Un punto resaltante durante la investigación es que el canto puede ser particularmente peligroso a la hora de querer evitar el contagio o propagación del virus. “Se sabe que cantar libera grandes cantidades de aerosol”, comentó Miller. Es decir que, cuando cantamos, liberamos grandes cantidades de aerosoles al ambiente. Luego de esto, nuestros compañeros en el escenario o el público que nos observa podrían terminar aspirándolos.

Por este motivo, incluso si hay una distancia prudencial entre los individuos, lo más recomendable es que estos también lleven tapabocas todo el tiempo. De este modo, se disminuye la cantidad de aerosol que se libera al ambiente y también la que se inhala.

Otras recomendaciones

Además de estos detalles, el recuento realizado por los investigadores también destacó la importancia de la medidas preventivas. En su estudio, comentaron que si todos hubieran usado tapabocas ese 10 de marzo y hubieran contado con un mejor sistema de ventilación –uno que llevara más aire del exterior a interior y favoreciera su circulación–, los 52 contagios podrían haberse reducido solo a 5.

Por este motivo, destacan que para este tipo de reuniones y eventos las personas tengan como medida obligatoria el uso del tapabocas. Como otro elemento resaltante, los investigadores declararon que el ensayo, de haber durado 30 minutos en lugar de 2,5 horas, habría bajado el porcentaje de contagios de un 87% a un 12%.
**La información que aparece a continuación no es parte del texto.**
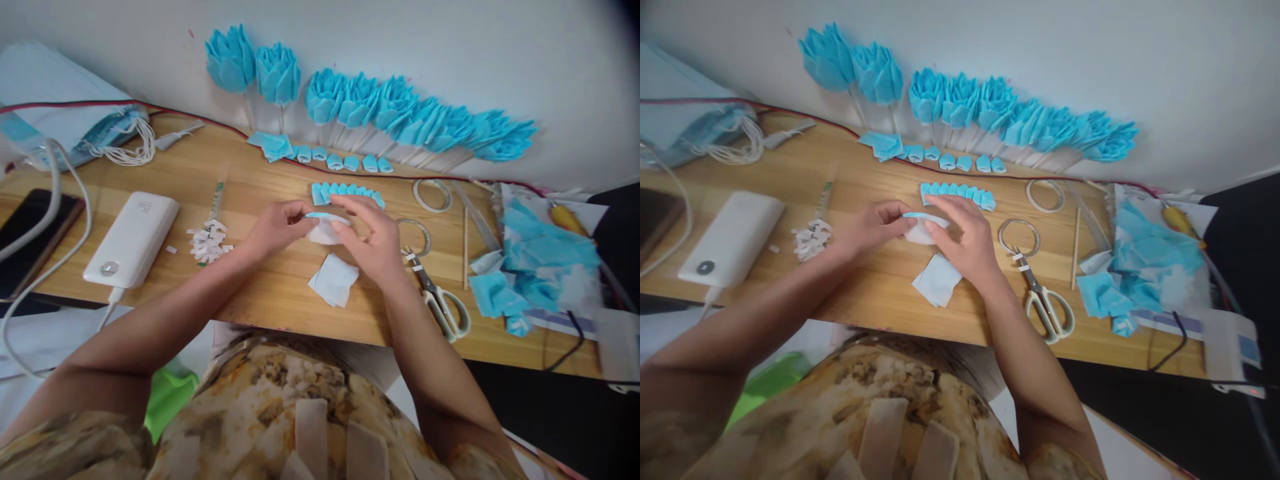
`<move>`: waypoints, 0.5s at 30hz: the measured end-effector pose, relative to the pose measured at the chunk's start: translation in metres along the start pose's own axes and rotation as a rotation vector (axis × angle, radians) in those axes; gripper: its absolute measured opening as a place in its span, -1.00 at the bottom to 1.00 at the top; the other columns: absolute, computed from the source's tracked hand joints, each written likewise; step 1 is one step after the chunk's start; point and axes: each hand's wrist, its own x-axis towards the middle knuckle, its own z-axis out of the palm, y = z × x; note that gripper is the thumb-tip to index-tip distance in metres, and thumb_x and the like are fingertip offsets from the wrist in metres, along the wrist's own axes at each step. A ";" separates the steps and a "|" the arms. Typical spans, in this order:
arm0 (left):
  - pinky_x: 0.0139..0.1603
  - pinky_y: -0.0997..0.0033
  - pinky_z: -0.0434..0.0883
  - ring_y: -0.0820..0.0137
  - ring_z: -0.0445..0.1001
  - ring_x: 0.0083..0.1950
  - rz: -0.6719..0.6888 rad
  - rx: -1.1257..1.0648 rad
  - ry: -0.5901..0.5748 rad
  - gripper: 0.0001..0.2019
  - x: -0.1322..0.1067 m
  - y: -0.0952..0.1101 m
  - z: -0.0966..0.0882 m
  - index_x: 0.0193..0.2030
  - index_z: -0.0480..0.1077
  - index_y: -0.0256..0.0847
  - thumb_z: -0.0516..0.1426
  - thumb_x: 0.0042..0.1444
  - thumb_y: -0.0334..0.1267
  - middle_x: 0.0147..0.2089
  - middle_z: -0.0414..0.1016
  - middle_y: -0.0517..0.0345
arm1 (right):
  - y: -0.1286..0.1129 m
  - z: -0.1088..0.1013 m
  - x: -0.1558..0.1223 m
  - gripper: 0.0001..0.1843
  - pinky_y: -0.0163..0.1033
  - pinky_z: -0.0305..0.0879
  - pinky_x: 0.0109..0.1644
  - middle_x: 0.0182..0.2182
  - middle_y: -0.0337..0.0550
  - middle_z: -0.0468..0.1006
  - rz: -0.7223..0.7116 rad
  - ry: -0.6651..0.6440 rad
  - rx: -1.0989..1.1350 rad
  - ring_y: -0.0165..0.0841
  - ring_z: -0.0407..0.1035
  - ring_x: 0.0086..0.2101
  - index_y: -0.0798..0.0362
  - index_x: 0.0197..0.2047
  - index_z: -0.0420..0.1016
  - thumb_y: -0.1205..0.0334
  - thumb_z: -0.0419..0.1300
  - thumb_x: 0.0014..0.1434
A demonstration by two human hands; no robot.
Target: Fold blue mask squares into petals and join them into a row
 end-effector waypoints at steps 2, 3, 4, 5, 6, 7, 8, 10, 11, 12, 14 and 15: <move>-0.39 0.49 0.20 0.51 0.29 -0.43 0.024 0.021 -0.027 -0.77 -0.002 0.000 0.003 -0.41 0.48 -0.24 0.28 0.00 -0.10 -0.47 0.43 0.24 | -0.002 0.001 0.000 -0.77 -0.01 0.44 0.15 -0.05 -0.16 0.72 -0.041 0.007 -0.099 -0.21 0.56 -0.01 -0.13 -0.01 0.67 0.18 0.27 0.30; -0.39 0.49 0.19 0.51 0.28 -0.43 0.029 0.031 -0.038 -0.77 -0.002 0.000 0.004 -0.40 0.48 -0.24 0.27 0.01 -0.09 -0.46 0.42 0.24 | -0.002 0.003 0.000 -0.83 -0.04 0.45 0.09 -0.14 -0.18 0.73 -0.043 0.017 -0.108 -0.23 0.57 -0.08 -0.12 -0.09 0.68 0.19 0.26 0.31; -0.40 0.49 0.18 0.52 0.27 -0.43 0.029 0.036 -0.047 -0.77 -0.003 0.000 0.004 -0.39 0.49 -0.24 0.26 0.02 -0.09 -0.47 0.41 0.25 | -0.003 0.004 -0.001 -0.85 -0.08 0.45 0.03 -0.20 -0.20 0.73 -0.024 0.036 -0.090 -0.26 0.57 -0.15 -0.11 -0.15 0.68 0.19 0.25 0.32; -0.40 0.50 0.17 0.52 0.26 -0.44 0.026 0.033 -0.052 -0.78 -0.003 0.001 0.005 -0.38 0.49 -0.25 0.25 0.04 -0.10 -0.48 0.40 0.25 | -0.003 0.006 -0.001 -0.85 -0.12 0.44 -0.03 -0.25 -0.22 0.72 0.017 0.060 -0.048 -0.29 0.55 -0.20 -0.09 -0.20 0.68 0.18 0.24 0.33; -0.41 0.50 0.17 0.52 0.26 -0.45 0.024 0.023 -0.055 -0.79 -0.004 0.001 0.005 -0.38 0.50 -0.25 0.24 0.04 -0.11 -0.49 0.38 0.26 | -0.004 0.008 -0.002 -0.84 -0.15 0.43 -0.09 -0.29 -0.24 0.70 0.076 0.087 0.012 -0.33 0.53 -0.25 -0.08 -0.23 0.67 0.17 0.23 0.33; -0.41 0.51 0.19 0.52 0.27 -0.45 0.022 0.006 -0.057 -0.80 -0.004 0.001 0.005 -0.39 0.50 -0.25 0.23 0.05 -0.13 -0.50 0.37 0.26 | -0.004 0.009 -0.002 -0.84 -0.19 0.41 -0.14 -0.32 -0.26 0.68 0.145 0.110 0.078 -0.36 0.50 -0.30 -0.07 -0.24 0.66 0.15 0.24 0.33; -0.40 0.51 0.21 0.52 0.28 -0.45 0.019 -0.015 -0.054 -0.82 -0.004 0.002 0.005 -0.39 0.50 -0.25 0.23 0.05 -0.16 -0.50 0.38 0.26 | -0.003 0.010 -0.003 -0.84 -0.21 0.38 -0.19 -0.34 -0.27 0.66 0.215 0.126 0.142 -0.38 0.47 -0.33 -0.06 -0.25 0.65 0.13 0.25 0.31; -0.38 0.53 0.27 0.53 0.32 -0.45 0.008 -0.056 -0.028 -0.88 -0.004 0.004 0.003 -0.39 0.50 -0.25 0.21 0.04 -0.24 -0.50 0.41 0.25 | -0.002 0.012 -0.002 -0.81 -0.26 0.32 -0.27 -0.41 -0.30 0.59 0.338 0.149 0.249 -0.41 0.39 -0.39 -0.04 -0.29 0.61 0.06 0.27 0.28; -0.38 0.53 0.29 0.53 0.33 -0.46 0.001 -0.069 -0.005 -0.91 -0.004 0.005 0.002 -0.39 0.50 -0.25 0.21 0.03 -0.29 -0.50 0.43 0.25 | 0.000 0.013 -0.002 -0.78 -0.27 0.29 -0.30 -0.44 -0.30 0.54 0.386 0.163 0.291 -0.43 0.34 -0.42 -0.04 -0.30 0.59 0.01 0.28 0.26; -0.38 0.53 0.31 0.53 0.33 -0.46 -0.005 -0.080 0.025 -0.93 -0.004 0.006 0.001 -0.38 0.51 -0.26 0.19 0.02 -0.33 -0.50 0.44 0.25 | 0.002 0.013 -0.001 -0.74 -0.28 0.26 -0.33 -0.46 -0.31 0.49 0.430 0.186 0.327 -0.43 0.30 -0.44 -0.04 -0.32 0.56 -0.05 0.29 0.24; -0.38 0.54 0.33 0.54 0.33 -0.48 -0.005 -0.100 0.087 -0.90 -0.004 0.008 -0.002 -0.36 0.53 -0.26 0.16 0.02 -0.39 -0.51 0.45 0.25 | 0.006 0.012 0.002 -0.64 -0.28 0.23 -0.37 -0.49 -0.32 0.39 0.501 0.244 0.394 -0.44 0.24 -0.47 -0.05 -0.34 0.48 -0.18 0.28 0.21; -0.39 0.54 0.33 0.55 0.33 -0.49 0.000 -0.111 0.109 -0.88 -0.004 0.008 -0.003 -0.36 0.54 -0.26 0.15 0.02 -0.41 -0.51 0.45 0.25 | 0.008 0.011 0.003 -0.59 -0.28 0.22 -0.38 -0.51 -0.33 0.34 0.529 0.262 0.426 -0.44 0.22 -0.48 -0.06 -0.37 0.43 -0.24 0.27 0.19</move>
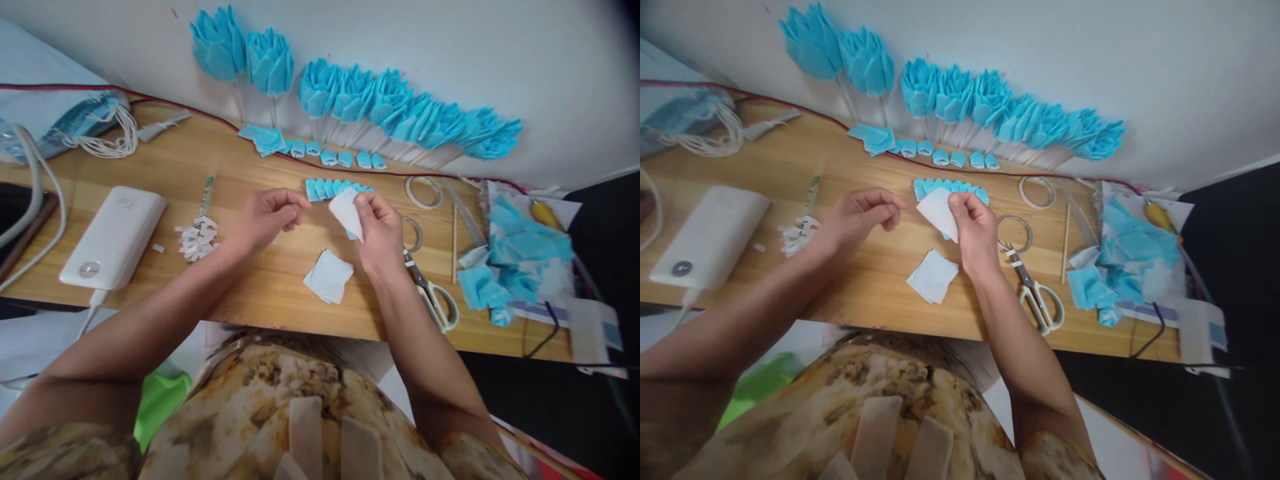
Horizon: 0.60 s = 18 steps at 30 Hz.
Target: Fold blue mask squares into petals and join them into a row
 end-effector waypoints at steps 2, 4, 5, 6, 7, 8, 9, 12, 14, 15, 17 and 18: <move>-0.40 0.54 0.33 0.55 0.32 -0.50 0.000 -0.023 0.003 -0.88 -0.001 0.001 0.000 -0.34 0.55 -0.25 0.16 0.03 -0.41 -0.52 0.45 0.25 | 0.001 -0.001 0.004 -0.52 -0.27 0.23 -0.38 -0.53 -0.33 0.28 0.049 -0.012 0.061 -0.43 0.20 -0.50 -0.06 -0.43 0.33 -0.29 0.28 0.14; -0.41 0.54 0.32 0.55 0.32 -0.50 -0.010 -0.036 -0.050 -0.90 -0.003 0.001 0.003 -0.34 0.57 -0.24 0.20 0.05 -0.38 -0.53 0.44 0.26 | 0.002 -0.001 0.005 -0.50 -0.26 0.25 -0.38 -0.55 -0.33 0.26 0.088 -0.042 0.113 -0.42 0.20 -0.50 -0.07 -0.46 0.28 -0.30 0.30 0.10; -0.42 0.54 0.30 0.55 0.31 -0.50 -0.013 -0.035 -0.094 -0.92 -0.005 0.001 0.006 -0.34 0.58 -0.23 0.22 0.04 -0.35 -0.53 0.44 0.26 | 0.002 0.000 0.005 -0.50 -0.25 0.25 -0.38 -0.56 -0.33 0.26 0.100 -0.049 0.131 -0.41 0.20 -0.50 -0.07 -0.46 0.28 -0.30 0.30 0.08; -0.43 0.54 0.28 0.55 0.31 -0.50 -0.013 -0.033 -0.142 -0.93 -0.007 0.000 0.009 -0.34 0.59 -0.22 0.25 0.04 -0.33 -0.53 0.43 0.26 | 0.003 0.000 0.005 -0.50 -0.24 0.25 -0.38 -0.56 -0.33 0.26 0.109 -0.049 0.142 -0.41 0.20 -0.50 -0.08 -0.46 0.29 -0.31 0.31 0.07; -0.44 0.53 0.26 0.55 0.30 -0.49 -0.007 -0.032 -0.185 -0.93 -0.009 0.000 0.011 -0.34 0.61 -0.22 0.26 0.04 -0.31 -0.53 0.43 0.25 | 0.004 0.002 0.004 -0.50 -0.24 0.25 -0.38 -0.55 -0.33 0.27 0.117 -0.040 0.147 -0.41 0.19 -0.50 -0.08 -0.45 0.30 -0.31 0.31 0.06; -0.45 0.53 0.24 0.55 0.29 -0.49 0.000 -0.030 -0.223 -0.92 -0.011 -0.001 0.014 -0.33 0.62 -0.21 0.28 0.03 -0.30 -0.52 0.43 0.25 | 0.004 0.003 0.003 -0.50 -0.24 0.25 -0.39 -0.55 -0.33 0.27 0.125 -0.027 0.148 -0.41 0.19 -0.50 -0.08 -0.45 0.30 -0.32 0.32 0.05; -0.45 0.52 0.22 0.55 0.28 -0.49 0.007 -0.029 -0.251 -0.90 -0.013 -0.001 0.016 -0.31 0.64 -0.20 0.29 0.03 -0.28 -0.52 0.42 0.26 | 0.005 0.004 0.002 -0.49 -0.25 0.24 -0.39 -0.55 -0.33 0.27 0.132 -0.013 0.146 -0.42 0.18 -0.50 -0.07 -0.45 0.31 -0.32 0.34 0.04; -0.44 0.50 0.21 0.54 0.27 -0.49 0.035 -0.029 -0.268 -0.86 -0.015 -0.002 0.018 -0.26 0.66 -0.20 0.30 0.05 -0.24 -0.53 0.39 0.26 | 0.005 0.006 -0.001 -0.46 -0.27 0.21 -0.40 -0.55 -0.34 0.26 0.144 0.005 0.125 -0.44 0.17 -0.50 -0.06 -0.48 0.32 -0.34 0.36 0.01; -0.44 0.49 0.20 0.53 0.26 -0.49 0.058 -0.024 -0.256 -0.84 -0.014 -0.003 0.017 -0.24 0.67 -0.20 0.29 0.08 -0.23 -0.54 0.37 0.26 | 0.004 0.008 -0.003 -0.47 -0.27 0.20 -0.39 -0.54 -0.34 0.26 0.124 -0.006 0.109 -0.45 0.16 -0.50 -0.06 -0.47 0.33 -0.33 0.36 0.04; -0.44 0.49 0.19 0.53 0.25 -0.49 0.066 -0.018 -0.247 -0.84 -0.014 -0.003 0.016 -0.24 0.67 -0.21 0.28 0.09 -0.22 -0.55 0.36 0.27 | 0.004 0.008 -0.004 -0.48 -0.28 0.19 -0.38 -0.53 -0.33 0.27 0.109 -0.012 0.102 -0.45 0.16 -0.49 -0.05 -0.47 0.34 -0.31 0.35 0.06; -0.46 0.50 0.17 0.54 0.24 -0.50 0.064 0.005 -0.220 -0.84 -0.012 -0.004 0.015 -0.26 0.65 -0.22 0.28 0.11 -0.20 -0.56 0.34 0.28 | 0.003 0.009 -0.006 -0.49 -0.27 0.19 -0.36 -0.52 -0.33 0.27 0.084 -0.019 0.080 -0.45 0.15 -0.49 -0.04 -0.48 0.34 -0.28 0.34 0.10; -0.46 0.50 0.17 0.54 0.23 -0.51 0.056 0.020 -0.207 -0.84 -0.011 -0.004 0.015 -0.28 0.64 -0.22 0.28 0.11 -0.19 -0.57 0.34 0.28 | 0.003 0.010 -0.007 -0.49 -0.27 0.19 -0.36 -0.53 -0.33 0.27 0.078 -0.024 0.064 -0.45 0.15 -0.49 -0.04 -0.49 0.33 -0.28 0.34 0.12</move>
Asimismo, la ventilación adecuada del aire a incluso su purificación también son aspectos cruciales para eventos de interiores. Pero, los científicos plantean que, por ahora, la mejor alternativa posible es hacer este tipo de actividades al aire libre. Ya que esto hará que los aerosoles tengan menos oportunidad de condensarse y que su capacidad de contagio sea menor.